**Required work**
The task here is to set down every line of the listing exactly.

**Supplied material**
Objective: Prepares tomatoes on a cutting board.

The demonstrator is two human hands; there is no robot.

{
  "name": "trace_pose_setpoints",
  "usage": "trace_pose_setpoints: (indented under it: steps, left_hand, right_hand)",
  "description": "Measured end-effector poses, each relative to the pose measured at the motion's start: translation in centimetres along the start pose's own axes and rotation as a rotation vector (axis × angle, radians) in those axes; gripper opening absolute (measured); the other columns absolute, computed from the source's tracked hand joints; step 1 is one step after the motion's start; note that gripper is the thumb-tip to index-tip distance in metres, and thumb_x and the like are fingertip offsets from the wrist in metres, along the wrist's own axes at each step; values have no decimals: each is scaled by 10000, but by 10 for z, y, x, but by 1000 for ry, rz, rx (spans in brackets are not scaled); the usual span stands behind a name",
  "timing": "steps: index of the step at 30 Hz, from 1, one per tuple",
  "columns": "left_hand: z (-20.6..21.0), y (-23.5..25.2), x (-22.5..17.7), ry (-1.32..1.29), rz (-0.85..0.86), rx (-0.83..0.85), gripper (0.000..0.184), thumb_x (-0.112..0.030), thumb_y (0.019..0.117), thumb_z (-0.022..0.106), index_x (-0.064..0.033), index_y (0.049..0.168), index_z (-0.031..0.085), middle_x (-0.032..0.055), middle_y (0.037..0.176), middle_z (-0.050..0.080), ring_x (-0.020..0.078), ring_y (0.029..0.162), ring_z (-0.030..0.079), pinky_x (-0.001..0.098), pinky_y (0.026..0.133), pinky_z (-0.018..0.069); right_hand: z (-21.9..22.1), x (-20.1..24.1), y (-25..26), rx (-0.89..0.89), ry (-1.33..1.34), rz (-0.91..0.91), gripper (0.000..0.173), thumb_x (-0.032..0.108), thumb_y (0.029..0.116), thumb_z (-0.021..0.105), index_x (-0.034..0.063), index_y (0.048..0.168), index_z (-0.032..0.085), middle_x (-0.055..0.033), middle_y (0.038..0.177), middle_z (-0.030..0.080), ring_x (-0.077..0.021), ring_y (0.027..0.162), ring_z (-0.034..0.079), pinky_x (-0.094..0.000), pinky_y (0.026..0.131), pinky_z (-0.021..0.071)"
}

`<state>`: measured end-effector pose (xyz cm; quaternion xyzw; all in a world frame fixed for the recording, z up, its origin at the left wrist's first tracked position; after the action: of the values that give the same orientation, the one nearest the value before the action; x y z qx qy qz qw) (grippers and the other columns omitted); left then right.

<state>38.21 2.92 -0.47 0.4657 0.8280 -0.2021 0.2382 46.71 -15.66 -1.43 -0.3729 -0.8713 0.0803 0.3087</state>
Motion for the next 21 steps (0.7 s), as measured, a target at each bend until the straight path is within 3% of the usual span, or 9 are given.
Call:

**Response to this exercise**
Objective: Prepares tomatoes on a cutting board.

The demonstrator is two human hands; there is no robot.

{
  "name": "trace_pose_setpoints",
  "usage": "trace_pose_setpoints: (indented under it: steps, left_hand, right_hand)",
  "description": "Measured end-effector poses, each relative to the pose measured at the motion's start: translation in centimetres along the start pose's own axes and rotation as a rotation vector (axis × angle, radians) in those axes; gripper opening absolute (measured); the other columns absolute, computed from the source's tracked hand joints; step 1 is one step after the motion's start; note that gripper is the thumb-tip to index-tip distance in metres, and thumb_x and the like are fingertip offsets from the wrist in metres, along the wrist's own axes at each step; values have no decimals: each is scaled by 10000, but by 10 for z, y, x, but by 1000 for ry, rz, rx (spans in brackets are not scaled); the usual span stands behind a name",
  "timing": "steps: index of the step at 30 Hz, from 1, one per tuple",
  "columns": "left_hand: z (-20.6..21.0), y (-23.5..25.2), x (-22.5..17.7), ry (-1.32..1.29), rz (-0.85..0.86), rx (-0.83..0.85), gripper (0.000..0.184), thumb_x (-0.112..0.030), thumb_y (0.019..0.117), thumb_z (-0.022..0.106), index_x (-0.064..0.033), index_y (0.049..0.168), index_z (-0.031..0.085), middle_x (-0.032..0.055), middle_y (0.037..0.176), middle_z (-0.050..0.080), ring_x (-0.020..0.078), ring_y (0.029..0.162), ring_z (-0.030..0.079), pinky_x (-0.001..0.098), pinky_y (0.026..0.133), pinky_z (-0.018..0.069); right_hand: z (-21.9..22.1), x (-20.1..24.1), y (-25..26), rx (-0.89..0.89), ry (-1.33..1.34), rz (-0.91..0.91), gripper (0.000..0.173), thumb_x (-0.032..0.108), thumb_y (0.029..0.116), thumb_z (-0.021..0.105), index_x (-0.034..0.063), index_y (0.048..0.168), index_z (-0.032..0.085), middle_x (-0.055..0.033), middle_y (0.038..0.177), middle_z (-0.030..0.080), ring_x (-0.077..0.021), ring_y (0.027..0.162), ring_z (-0.034..0.079), pinky_x (-0.094..0.000), pinky_y (0.026..0.131), pinky_z (-0.021..0.071)"
}

`<state>`: measured end-effector pose (xyz cm; quaternion xyzw; all in a world frame fixed for the recording, z up, its origin at the left wrist's first tracked position; after the action: of the values that give the same orientation, the one nearest the value before the action; x y z qx qy qz qw) (grippers and the other columns omitted); left then right.

<state>38.21 2.92 -0.47 0.4657 0.8280 -0.2021 0.2382 46.71 -15.66 -1.43 -0.3729 -0.8713 0.0803 0.3087</state>
Motion for the next 21 steps (0.7 s), as measured, a target at each bend until the straight path is within 3% of the usual span, or 9 are given.
Call:

No further output is expected.